Turistas do mundo inteiro levam de Lisboa notícia da sua existência, elogiam-na nos sites de viagens, prometem voltar. E nós somos tão bem-vindos como eles.
Em 2011, o site TripAdvisor colocou a Enoteca de Belém no primeiro lugar mundial entre as «joias escondidas para se beber vinho e petiscar». Não foi por acaso. Mais ou menos conhecido do público português, o restaurante da Travessa do Marta Pinto, tão perto dos Pastéis de Belém como refugiado das multidões e do ruído que sempre tomam de assalto o eixo Junqueira-Pedrouços, coleciona elogios em todo o mundo, do Brasil ao Japão e dos Estados Unidos a esse mundo todo que habitualmente resumimos sob o singelo termo «internet». Por causa do vinho, por causa da comida, por causa do atendimento – mas sobretudo por causa da atmosfera com que consegue conjugar todos esses fatores, num misto de informalidade e elegância que transforma um espaço pequeno, com escassos 19 lugares sentados (três deles ao balcão), num paradoxal recanto de conforto e privacidade.

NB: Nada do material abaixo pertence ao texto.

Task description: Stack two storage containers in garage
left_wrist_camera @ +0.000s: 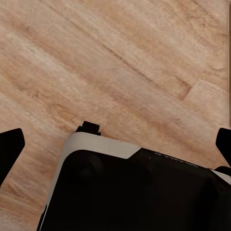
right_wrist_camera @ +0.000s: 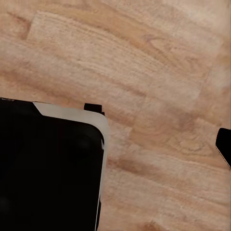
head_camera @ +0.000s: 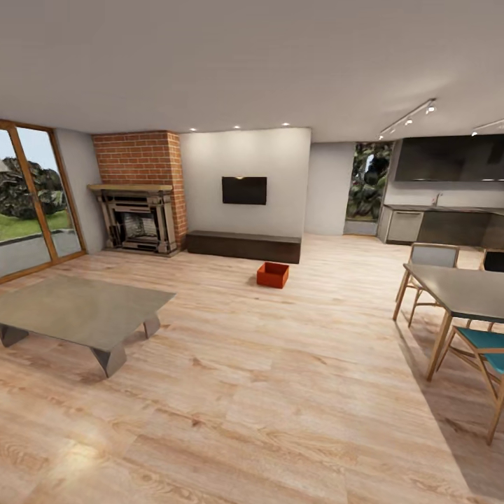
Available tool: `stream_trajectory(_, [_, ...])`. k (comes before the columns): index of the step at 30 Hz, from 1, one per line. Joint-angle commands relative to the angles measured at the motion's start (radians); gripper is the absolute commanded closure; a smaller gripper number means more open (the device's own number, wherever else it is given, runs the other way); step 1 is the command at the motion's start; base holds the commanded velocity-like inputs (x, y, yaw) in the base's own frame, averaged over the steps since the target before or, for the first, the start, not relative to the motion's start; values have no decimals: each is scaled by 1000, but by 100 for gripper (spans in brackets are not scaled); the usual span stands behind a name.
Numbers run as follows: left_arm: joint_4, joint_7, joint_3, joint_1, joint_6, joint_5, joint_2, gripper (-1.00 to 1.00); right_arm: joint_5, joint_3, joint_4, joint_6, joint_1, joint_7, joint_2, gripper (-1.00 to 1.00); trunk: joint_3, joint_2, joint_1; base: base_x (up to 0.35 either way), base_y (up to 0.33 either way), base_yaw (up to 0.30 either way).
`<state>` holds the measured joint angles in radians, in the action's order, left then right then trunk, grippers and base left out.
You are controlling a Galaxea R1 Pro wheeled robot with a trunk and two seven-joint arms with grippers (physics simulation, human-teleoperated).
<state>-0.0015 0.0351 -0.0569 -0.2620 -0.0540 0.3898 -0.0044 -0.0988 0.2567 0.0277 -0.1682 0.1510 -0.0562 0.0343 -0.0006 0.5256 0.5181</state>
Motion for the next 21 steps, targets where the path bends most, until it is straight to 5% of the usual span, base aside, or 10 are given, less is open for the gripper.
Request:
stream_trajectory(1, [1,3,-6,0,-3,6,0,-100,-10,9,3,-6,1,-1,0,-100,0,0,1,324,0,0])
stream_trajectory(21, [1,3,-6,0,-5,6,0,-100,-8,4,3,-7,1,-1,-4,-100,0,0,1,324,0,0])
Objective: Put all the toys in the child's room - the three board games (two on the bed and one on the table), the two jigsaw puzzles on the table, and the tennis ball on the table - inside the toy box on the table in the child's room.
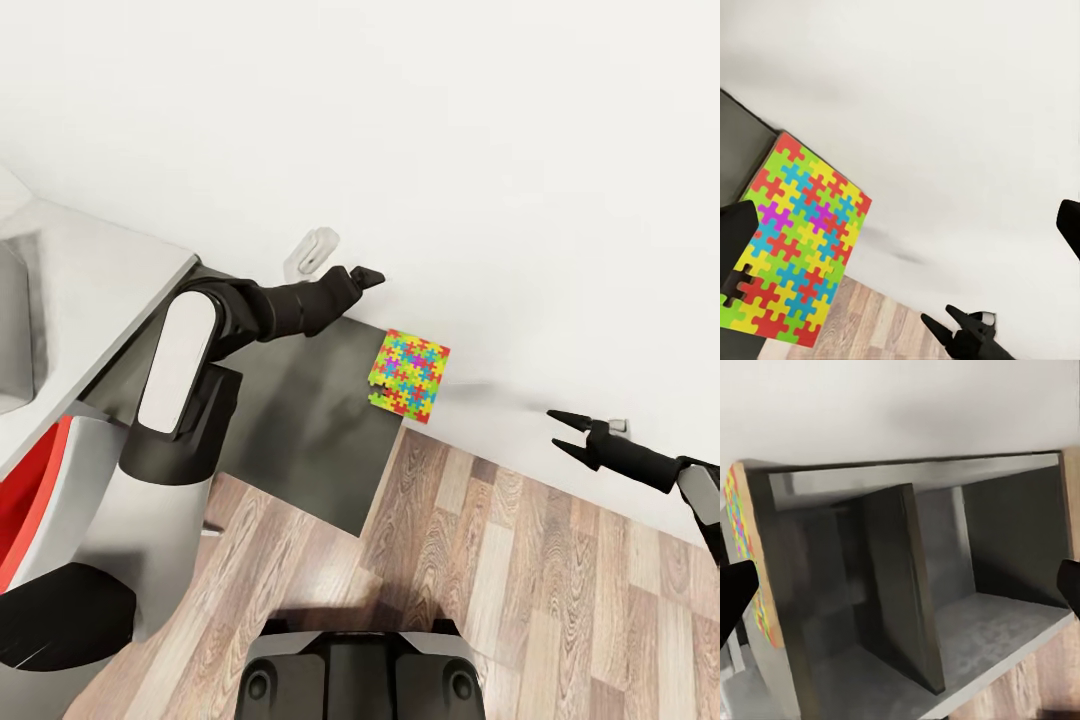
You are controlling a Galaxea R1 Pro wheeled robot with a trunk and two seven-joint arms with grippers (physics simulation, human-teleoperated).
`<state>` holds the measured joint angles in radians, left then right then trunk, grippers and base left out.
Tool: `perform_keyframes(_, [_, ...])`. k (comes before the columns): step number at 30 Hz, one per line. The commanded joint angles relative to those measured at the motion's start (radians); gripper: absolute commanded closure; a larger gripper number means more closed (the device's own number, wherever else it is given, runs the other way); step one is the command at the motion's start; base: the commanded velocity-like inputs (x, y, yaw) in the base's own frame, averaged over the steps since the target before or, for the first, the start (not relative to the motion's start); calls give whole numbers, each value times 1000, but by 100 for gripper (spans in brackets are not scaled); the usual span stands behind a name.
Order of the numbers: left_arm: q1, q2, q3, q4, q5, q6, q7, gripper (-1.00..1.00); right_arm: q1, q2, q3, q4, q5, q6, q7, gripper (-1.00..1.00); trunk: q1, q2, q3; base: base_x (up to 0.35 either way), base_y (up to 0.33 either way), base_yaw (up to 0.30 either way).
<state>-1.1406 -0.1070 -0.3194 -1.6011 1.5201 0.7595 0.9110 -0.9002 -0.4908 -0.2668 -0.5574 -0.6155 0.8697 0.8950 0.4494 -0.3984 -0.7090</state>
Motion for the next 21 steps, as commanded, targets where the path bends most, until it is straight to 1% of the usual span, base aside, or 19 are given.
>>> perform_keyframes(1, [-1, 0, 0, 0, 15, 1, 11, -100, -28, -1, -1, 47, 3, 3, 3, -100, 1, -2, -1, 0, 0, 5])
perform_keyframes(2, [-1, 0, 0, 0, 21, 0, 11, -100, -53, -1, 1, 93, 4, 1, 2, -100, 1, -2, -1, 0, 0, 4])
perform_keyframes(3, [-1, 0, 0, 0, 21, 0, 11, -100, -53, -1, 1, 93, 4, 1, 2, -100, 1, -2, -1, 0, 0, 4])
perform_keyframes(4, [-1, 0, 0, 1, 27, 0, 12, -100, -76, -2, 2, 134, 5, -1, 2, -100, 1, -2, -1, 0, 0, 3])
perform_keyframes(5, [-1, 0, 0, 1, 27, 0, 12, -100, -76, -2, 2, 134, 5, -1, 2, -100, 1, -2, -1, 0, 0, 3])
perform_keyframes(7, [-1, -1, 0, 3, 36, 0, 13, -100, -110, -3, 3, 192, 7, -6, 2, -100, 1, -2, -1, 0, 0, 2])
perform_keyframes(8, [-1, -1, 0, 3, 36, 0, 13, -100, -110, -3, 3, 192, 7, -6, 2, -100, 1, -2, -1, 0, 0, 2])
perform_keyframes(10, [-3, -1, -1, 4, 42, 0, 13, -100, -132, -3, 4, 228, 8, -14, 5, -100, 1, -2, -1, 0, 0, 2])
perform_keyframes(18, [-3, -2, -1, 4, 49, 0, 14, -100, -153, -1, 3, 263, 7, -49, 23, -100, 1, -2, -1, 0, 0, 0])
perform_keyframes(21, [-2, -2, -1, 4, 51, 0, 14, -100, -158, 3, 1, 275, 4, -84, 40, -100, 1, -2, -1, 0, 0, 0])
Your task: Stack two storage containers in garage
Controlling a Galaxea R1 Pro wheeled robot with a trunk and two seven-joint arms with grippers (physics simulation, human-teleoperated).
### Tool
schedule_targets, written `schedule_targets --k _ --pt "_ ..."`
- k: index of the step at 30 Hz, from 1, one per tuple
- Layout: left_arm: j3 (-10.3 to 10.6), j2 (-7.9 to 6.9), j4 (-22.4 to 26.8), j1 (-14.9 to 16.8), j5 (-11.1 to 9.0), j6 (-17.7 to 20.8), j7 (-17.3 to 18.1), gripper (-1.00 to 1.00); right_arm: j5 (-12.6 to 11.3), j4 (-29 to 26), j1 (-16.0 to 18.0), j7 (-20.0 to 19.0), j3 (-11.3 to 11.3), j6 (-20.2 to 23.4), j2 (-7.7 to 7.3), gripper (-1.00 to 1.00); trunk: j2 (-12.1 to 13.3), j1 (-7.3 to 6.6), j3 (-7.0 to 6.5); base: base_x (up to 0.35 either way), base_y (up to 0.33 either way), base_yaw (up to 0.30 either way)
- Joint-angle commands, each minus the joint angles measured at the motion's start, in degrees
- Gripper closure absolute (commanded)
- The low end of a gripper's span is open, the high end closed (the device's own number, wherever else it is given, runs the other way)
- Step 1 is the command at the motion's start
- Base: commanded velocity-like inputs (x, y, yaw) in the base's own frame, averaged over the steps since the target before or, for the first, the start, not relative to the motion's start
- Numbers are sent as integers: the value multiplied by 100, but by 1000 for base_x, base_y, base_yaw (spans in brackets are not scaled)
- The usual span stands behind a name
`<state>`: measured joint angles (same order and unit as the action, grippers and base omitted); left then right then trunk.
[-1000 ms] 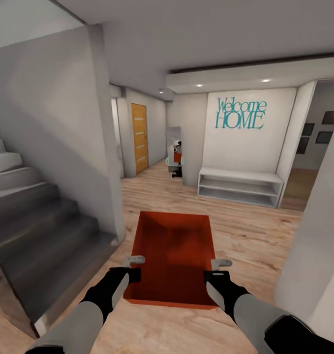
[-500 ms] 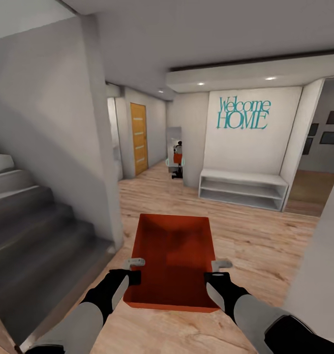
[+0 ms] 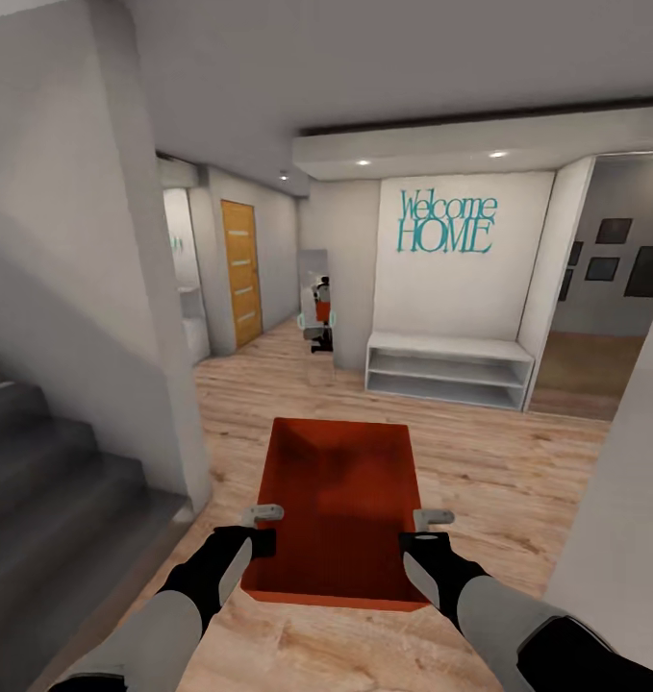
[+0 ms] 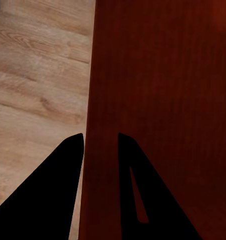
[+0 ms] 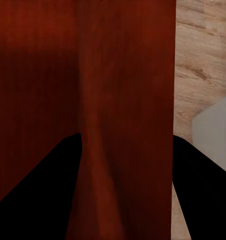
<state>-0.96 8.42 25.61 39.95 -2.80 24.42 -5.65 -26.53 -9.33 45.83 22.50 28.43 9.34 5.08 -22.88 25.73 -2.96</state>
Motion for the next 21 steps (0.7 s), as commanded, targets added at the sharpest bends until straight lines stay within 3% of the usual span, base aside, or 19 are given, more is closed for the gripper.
schedule_targets --k 1,21 --pt "52 10 -8 -5 -78 28 -50 100 95 -33 4 44 -21 53 3 100 -4 5 2 322 0 -17" --pt "52 10 -12 -5 -81 20 -50 100 93 -32 4 44 -21 50 10 100 -4 5 2 322 0 -1"
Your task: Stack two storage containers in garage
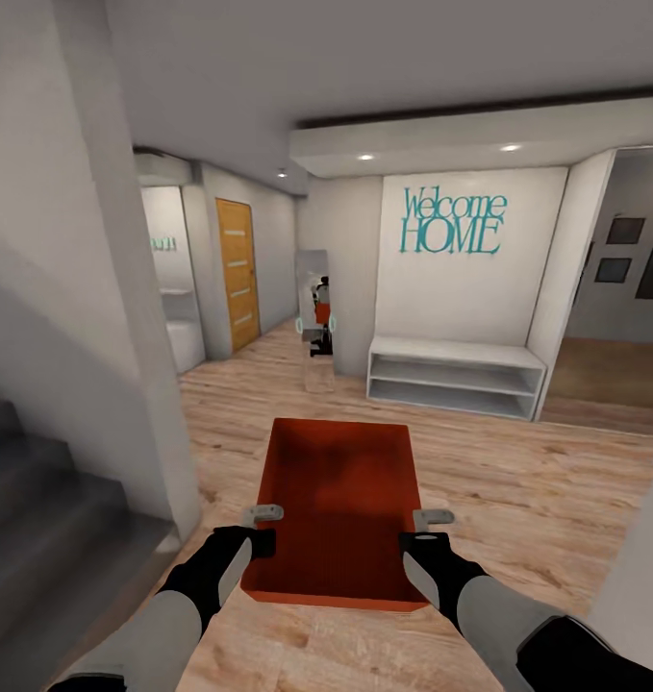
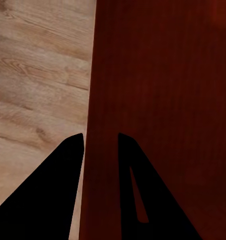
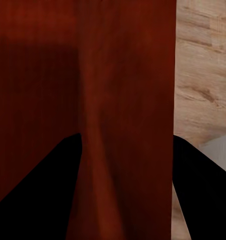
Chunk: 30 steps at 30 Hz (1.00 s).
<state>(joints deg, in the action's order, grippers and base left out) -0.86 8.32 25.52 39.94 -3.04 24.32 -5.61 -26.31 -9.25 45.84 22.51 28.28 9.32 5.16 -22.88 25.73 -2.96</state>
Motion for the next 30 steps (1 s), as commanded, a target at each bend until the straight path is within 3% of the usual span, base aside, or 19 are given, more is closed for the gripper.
schedule_targets --k 1,30 --pt "42 20 -3 -4 -57 31 -54 100 70 -41 4 43 -7 52 2 100 -4 5 2 322 0 0" --pt "42 17 -20 -4 -65 28 -54 100 64 -33 4 37 -7 52 4 100 -4 5 2 322 0 -1"
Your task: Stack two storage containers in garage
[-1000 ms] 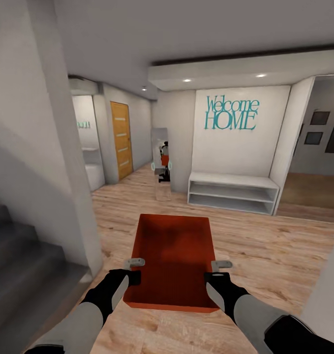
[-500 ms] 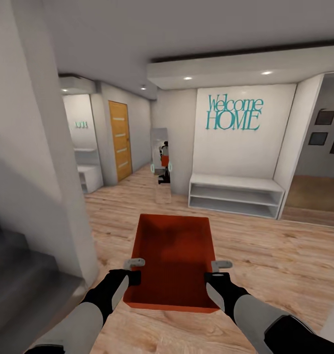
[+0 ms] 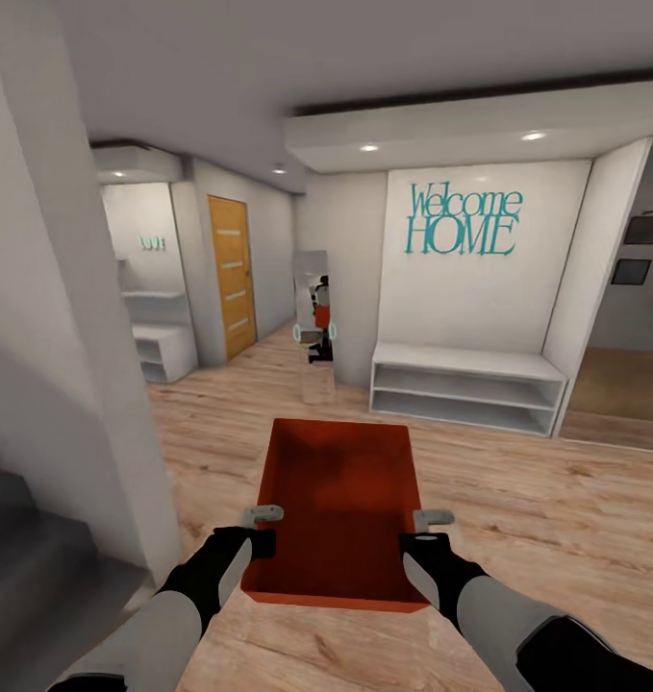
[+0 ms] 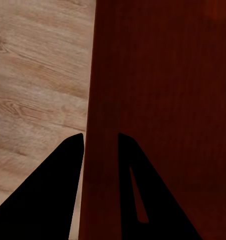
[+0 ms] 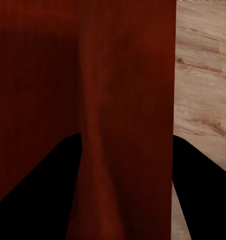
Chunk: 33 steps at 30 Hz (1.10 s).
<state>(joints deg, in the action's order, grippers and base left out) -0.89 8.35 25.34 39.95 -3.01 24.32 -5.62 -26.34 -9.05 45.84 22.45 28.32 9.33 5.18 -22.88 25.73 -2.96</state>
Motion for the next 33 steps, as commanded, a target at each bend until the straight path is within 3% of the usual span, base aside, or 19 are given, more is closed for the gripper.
schedule_targets --k 1,7,33 --pt "45 16 -3 -5 -68 29 -53 100 68 -54 4 43 -10 52 3 100 -4 5 2 322 0 -157" --pt "45 18 -3 -5 -68 29 -53 100 66 -54 4 43 -10 52 1 100 -4 5 2 322 0 -132" --pt "45 9 -3 -5 -68 29 -53 100 68 -53 4 40 -10 52 1 100 -4 5 2 322 0 -2"
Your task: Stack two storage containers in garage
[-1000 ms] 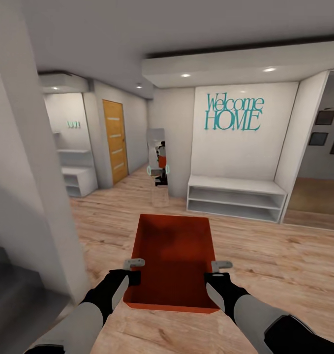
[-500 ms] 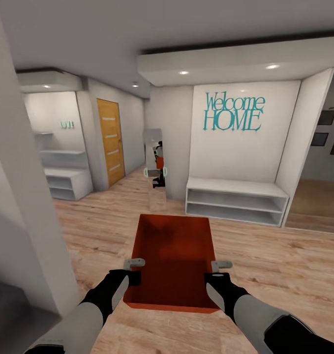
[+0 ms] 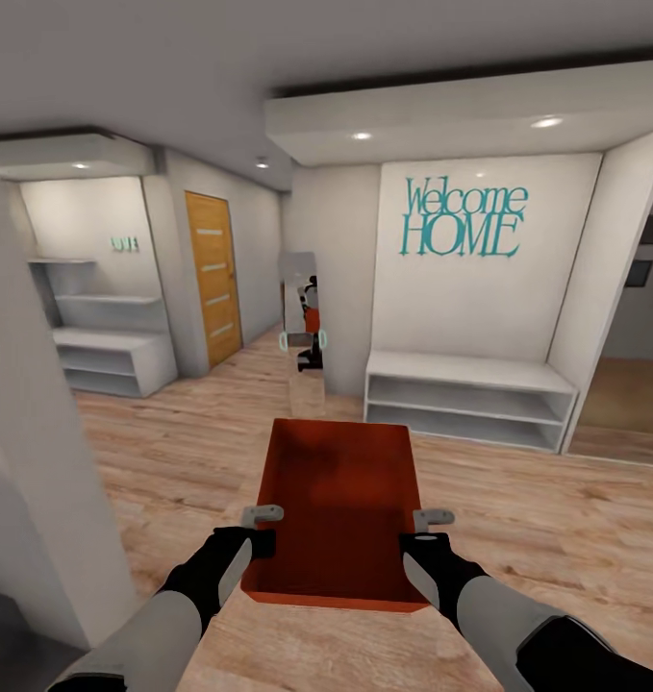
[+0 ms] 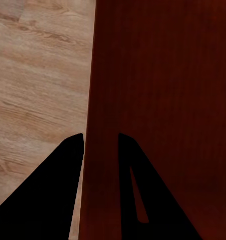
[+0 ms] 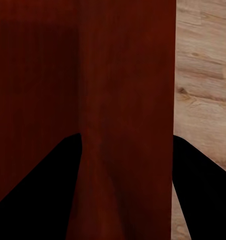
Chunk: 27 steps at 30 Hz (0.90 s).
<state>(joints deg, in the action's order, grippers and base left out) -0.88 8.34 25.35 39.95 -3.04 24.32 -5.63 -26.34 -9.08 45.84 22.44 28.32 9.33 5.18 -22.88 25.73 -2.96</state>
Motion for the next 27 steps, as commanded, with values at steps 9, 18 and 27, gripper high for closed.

O primeiro mérito, naturalmente, é dos recursos humanos: da delicadeza proativa com que recebem Nelson Guerreiro e Ângelo Santos, escanções e primeiros intérpretes da criatividade do chef Ricardo Gonçalves. Mas, depois, há o lugar. Litografias de Paula Rego dispersam-se pelas paredes, disputando e logo partilhando o espaço com a iconografia vinícola. A sala é bem climatizada, com tetos altos e mobiliário tão simples como confortável. Há jornais à entrada, em escaparates, sugerindo a possibilidade de uma refeição a solo, prazer que a contemporaneidade estupidamente anatemizou – e depois há vinho, bastante vinho: cerca de oitenta referências, todos de qualidade média-alta para cima, e que em regra se vendem a preço fixo (4 euros o copo ou 20 euros a garrafa). Original método de escolha: binóculos – uns binóculos comuns para os vinhos bons e uns binóculos de ópera para os superlativos da adega especial, estes vendidos a preços diferenciados, mas igualmente expostos pelas prateleiras.
Encantou-nos chegar, pelo ar cómodo e pela dimensão lúdica de que, apesar de tudo, o lugar se revestia. Mas ainda faltava a comida. E, quando de repente levámos à boca a primeira colher de sopa de cenoura e laranja, servida fria à laia de amuse–bouche, calámo-nos. Trouxeram-nos um Quinta da Alorna Branco Reserva, com poucos rivais ao nível da relação qualidade/preço, e fomos por aí fora: pãezinhos com manteiga de leite de cabra (uma revelação), vieiras com feijão branco em caldo aromático (uma conjugação ainda mais conseguida do que inesperada), um combinado de farinheira, ovo mexido, espargos e azeite de trufa (belíssimo todo ele, em particular o azeite), uma corvina com endívias, abóbora e tomate cherry (delicada e saborosa) e secretos de porco preto com couve-roxa, maçã e espargos (tudo absolutamente no ponto).
Acompanhámos a segunda secção com Morgado Santa Catherina 2010, um Bucelas extraordinário, e falámos de Paris, de bicicletas, de golfe, do Louis. Depois provámos o brownie com grão de pimenta em sopa de morango, delicioso – e voltámos, enfim, ao vinho próprio da casa, Travessa da Ermida Reserva, que havíamos provado algures pelo meio. Calámo-nos de novo. Há algo especial entre dois amigos que bebem vinho em silêncio, depois de tudo conversado. É como se então, sim, tivessem começado de facto a conversar. A Enoteca de Belém serve para isso mesmo: para conversar em silêncio com vinho à frente.
RESTAURANTE ENOTECA DE BELÉM
Travessa do Marta Pinto, 10, 1300-390 Lisboa. Tel.: 213631511
Cozinha portuguesa e regional. Estilo/atmosfera: bom garfo. Vinho a copo. Não fumadores. Reserva aconselhável. Aberto das 13h00 às 23h00. Fecha às segundas-feiras. Preço médio: 25 euros.